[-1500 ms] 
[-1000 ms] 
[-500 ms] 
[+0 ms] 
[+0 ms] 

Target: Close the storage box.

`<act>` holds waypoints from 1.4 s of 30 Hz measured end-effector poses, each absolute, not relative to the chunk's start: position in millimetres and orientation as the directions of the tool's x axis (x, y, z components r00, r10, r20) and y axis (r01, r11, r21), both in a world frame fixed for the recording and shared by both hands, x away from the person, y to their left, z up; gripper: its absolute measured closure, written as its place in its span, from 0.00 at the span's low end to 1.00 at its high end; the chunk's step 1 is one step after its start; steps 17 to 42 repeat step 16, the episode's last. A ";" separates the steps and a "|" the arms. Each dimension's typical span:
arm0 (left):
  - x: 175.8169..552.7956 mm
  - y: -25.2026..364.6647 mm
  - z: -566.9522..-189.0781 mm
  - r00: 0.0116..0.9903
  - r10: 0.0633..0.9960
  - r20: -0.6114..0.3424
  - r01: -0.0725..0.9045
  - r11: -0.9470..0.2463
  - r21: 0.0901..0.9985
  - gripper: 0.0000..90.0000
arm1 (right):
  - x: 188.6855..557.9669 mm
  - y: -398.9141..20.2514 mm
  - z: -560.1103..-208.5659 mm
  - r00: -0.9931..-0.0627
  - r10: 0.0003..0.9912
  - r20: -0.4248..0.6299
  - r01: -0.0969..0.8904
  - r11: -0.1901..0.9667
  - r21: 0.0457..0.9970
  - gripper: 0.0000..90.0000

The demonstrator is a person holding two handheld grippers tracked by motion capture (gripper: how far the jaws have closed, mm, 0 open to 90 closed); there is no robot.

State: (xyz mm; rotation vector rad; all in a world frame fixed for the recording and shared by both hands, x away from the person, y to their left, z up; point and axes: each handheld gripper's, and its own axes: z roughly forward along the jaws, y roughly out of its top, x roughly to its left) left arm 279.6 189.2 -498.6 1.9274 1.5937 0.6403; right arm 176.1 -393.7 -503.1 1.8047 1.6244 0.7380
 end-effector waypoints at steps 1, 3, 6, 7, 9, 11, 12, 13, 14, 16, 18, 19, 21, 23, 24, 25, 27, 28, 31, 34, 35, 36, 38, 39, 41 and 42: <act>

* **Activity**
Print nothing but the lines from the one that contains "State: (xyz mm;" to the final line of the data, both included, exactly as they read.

* **Completed exercise**
State: (xyz mm; rotation vector rad; all in a world frame fixed for the recording and shared by both hands, x away from the person, y to their left, z up; point and axes: each handheld gripper's, and its own axes: z roughly forward along the jaws, y roughly out of its top, x roughly to its left) left arm 279.6 189.2 -498.6 1.9274 1.5937 0.6403; right arm 176.1 -393.7 -503.1 1.8047 1.6244 0.7380
 end-effector waypoints at steps 1, 3, 6, 7, 9, 11, 12, 13, 14, 16, 18, 19, 21, 23, 24, 25, 27, 28, 31, 34, 35, 36, 38, 39, 41 and 42: <act>

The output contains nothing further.